> [Work to complete]: Search the entries for the word "gripper" and pull out each line that has it.

> [The data]:
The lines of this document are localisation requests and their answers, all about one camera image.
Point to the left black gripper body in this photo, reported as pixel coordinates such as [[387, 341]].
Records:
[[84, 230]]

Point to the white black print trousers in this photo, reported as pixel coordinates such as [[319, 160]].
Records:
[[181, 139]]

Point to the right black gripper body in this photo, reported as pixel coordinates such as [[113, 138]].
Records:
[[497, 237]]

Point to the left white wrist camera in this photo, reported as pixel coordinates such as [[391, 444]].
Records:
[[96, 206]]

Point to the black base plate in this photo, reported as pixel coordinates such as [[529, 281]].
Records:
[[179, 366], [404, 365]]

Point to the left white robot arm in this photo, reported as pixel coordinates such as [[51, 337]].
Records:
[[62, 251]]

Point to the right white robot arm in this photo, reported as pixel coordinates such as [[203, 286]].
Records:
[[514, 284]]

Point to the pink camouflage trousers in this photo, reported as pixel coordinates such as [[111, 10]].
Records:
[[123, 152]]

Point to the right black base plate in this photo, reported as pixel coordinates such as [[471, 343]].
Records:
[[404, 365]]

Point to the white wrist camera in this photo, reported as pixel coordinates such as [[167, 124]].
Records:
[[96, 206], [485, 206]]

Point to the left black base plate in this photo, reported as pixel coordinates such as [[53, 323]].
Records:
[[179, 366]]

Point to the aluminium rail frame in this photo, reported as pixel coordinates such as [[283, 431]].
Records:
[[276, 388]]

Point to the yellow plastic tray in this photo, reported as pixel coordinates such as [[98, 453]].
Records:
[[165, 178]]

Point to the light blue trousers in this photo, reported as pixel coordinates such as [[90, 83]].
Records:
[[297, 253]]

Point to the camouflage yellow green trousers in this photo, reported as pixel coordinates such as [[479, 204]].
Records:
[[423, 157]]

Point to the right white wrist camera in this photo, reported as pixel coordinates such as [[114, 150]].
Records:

> [Answer area]:
Point to the left black gripper body in this photo, reported as pixel coordinates such as [[387, 341]].
Point to the right black gripper body in this photo, reported as pixel coordinates such as [[113, 138]].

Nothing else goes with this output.